• **What you will do**: Reproduce the records exactly, beginning with their first line and ending with the line that contains "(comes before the", and output nothing more.

• **Records for this exercise**:

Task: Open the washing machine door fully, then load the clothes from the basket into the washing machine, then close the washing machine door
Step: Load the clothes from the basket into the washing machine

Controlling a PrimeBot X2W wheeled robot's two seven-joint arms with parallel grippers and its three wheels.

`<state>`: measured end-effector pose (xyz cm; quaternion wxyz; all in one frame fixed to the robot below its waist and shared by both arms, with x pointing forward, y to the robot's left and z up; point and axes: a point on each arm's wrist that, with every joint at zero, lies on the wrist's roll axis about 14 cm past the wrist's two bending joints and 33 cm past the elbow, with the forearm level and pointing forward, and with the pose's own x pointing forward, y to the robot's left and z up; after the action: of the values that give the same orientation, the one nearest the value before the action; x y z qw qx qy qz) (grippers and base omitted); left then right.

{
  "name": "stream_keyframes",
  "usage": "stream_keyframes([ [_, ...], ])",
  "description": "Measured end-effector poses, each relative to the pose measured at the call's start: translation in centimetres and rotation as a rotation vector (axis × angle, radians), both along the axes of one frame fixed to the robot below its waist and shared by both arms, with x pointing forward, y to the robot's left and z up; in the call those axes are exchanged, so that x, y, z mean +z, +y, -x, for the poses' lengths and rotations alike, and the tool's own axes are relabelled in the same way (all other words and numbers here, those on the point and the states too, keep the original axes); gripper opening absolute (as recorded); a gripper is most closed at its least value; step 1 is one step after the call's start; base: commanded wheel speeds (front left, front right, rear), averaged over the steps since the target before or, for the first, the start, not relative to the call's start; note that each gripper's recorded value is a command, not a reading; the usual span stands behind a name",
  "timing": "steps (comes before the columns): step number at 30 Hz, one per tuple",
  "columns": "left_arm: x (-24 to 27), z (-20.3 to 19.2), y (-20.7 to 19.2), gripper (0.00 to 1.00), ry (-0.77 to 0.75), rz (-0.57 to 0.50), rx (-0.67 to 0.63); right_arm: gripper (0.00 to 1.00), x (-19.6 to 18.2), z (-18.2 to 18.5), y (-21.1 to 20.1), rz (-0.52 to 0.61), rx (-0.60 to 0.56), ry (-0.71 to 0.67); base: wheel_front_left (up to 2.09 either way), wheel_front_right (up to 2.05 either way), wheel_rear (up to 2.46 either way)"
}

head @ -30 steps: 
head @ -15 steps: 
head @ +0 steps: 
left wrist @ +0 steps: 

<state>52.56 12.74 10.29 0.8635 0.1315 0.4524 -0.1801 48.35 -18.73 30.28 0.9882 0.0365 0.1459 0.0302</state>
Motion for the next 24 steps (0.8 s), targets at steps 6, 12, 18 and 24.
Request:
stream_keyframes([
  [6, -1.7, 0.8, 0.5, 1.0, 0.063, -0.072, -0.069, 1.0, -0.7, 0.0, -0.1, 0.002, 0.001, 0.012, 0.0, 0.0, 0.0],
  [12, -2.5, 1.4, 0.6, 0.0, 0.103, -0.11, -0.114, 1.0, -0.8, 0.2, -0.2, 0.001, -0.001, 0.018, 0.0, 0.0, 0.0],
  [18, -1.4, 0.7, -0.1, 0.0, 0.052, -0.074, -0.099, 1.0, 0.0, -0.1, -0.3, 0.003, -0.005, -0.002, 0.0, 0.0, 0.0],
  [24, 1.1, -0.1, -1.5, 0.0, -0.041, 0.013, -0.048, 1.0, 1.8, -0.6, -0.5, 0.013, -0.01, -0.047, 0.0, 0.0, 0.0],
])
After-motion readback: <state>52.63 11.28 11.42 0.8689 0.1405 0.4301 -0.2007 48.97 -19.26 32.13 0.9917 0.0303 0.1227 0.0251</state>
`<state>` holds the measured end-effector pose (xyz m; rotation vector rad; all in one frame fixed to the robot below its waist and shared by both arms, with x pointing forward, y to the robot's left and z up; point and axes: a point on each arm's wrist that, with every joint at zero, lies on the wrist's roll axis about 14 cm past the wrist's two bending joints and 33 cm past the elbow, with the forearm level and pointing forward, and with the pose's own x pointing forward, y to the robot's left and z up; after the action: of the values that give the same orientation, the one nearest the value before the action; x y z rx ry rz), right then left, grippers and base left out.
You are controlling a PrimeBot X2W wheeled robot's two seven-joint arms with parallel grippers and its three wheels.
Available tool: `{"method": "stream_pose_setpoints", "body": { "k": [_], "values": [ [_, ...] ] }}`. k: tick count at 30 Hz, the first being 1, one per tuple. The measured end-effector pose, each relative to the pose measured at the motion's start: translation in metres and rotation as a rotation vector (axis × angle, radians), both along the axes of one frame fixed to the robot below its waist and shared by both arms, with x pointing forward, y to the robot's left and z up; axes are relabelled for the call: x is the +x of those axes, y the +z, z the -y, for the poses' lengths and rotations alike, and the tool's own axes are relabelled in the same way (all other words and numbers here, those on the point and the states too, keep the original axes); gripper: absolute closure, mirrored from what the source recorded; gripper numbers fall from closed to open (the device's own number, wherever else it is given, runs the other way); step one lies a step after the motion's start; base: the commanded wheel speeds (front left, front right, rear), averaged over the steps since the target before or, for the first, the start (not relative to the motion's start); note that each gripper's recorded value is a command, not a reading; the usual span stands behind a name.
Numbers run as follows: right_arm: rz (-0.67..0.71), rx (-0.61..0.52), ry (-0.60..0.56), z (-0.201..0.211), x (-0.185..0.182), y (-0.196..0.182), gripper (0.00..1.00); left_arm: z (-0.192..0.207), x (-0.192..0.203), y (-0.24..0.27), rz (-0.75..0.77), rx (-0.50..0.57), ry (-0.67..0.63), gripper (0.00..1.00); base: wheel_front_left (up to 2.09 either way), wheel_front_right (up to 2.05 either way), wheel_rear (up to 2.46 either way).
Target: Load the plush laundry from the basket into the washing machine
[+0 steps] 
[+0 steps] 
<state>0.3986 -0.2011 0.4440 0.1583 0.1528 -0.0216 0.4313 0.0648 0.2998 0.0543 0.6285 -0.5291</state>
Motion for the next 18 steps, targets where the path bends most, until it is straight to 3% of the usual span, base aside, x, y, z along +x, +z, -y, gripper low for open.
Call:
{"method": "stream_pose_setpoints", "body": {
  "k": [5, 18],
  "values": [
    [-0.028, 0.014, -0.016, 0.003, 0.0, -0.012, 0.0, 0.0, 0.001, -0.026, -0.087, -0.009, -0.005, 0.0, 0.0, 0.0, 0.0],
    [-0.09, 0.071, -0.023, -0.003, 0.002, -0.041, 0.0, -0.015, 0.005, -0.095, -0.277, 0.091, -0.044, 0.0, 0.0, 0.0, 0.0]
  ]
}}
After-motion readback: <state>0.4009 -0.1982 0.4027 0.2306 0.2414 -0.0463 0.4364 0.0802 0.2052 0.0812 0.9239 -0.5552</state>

• **Task output**:
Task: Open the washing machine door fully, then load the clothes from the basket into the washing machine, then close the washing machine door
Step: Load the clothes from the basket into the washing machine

Controlling a PrimeBot X2W wheeled robot's two seven-joint arms with parallel grippers and its three wheels.

`<state>`: measured end-effector pose (xyz cm; quaternion wxyz; all in one frame fixed to the robot below its waist and shared by both arms, with x pointing forward, y to the robot's left and z up; point and axes: a point on each arm's wrist that, with every joint at zero, lies on the wrist's roll axis about 14 cm past the wrist's two bending joints and 33 cm past the elbow, with the forearm level and pointing forward, and with the pose's own x pointing forward, y to the robot's left and z up; after the action: of the values that give the same orientation, the one nearest the value before the action; x y z qw qx qy qz) (grippers and base omitted); left then right.

{
  "name": "stream_keyframes",
  "usage": "stream_keyframes([ [_, ...], ])",
  "description": "Measured end-effector poses, each relative to the pose measured at the call's start: translation in centimetres and rotation as a rotation vector (axis × angle, radians), both along the axes of one frame fixed to the robot below its waist and shared by both arms, with x pointing forward, y to the robot's left and z up; in the call those axes are exchanged, so that x, y, z mean +z, +y, -x, for the poses' lengths and rotations alike, and the tool's own axes are relabelled in the same way (all other words and numbers here, those on the point and the states too, keep the original axes); gripper opening absolute (as recorded); a gripper is most closed at its least value; step 1 is one step after the call's start; base: commanded wheel speeds (front left, front right, rear), averaged over the steps since the target before or, for the first, the start, not relative to the call's start; note that each gripper's recorded value is a command, not a reading; the usual span stands behind a name",
  "timing": "steps (comes before the columns): step number at 30 Hz, one per tuple",

No more work is required for the exercise.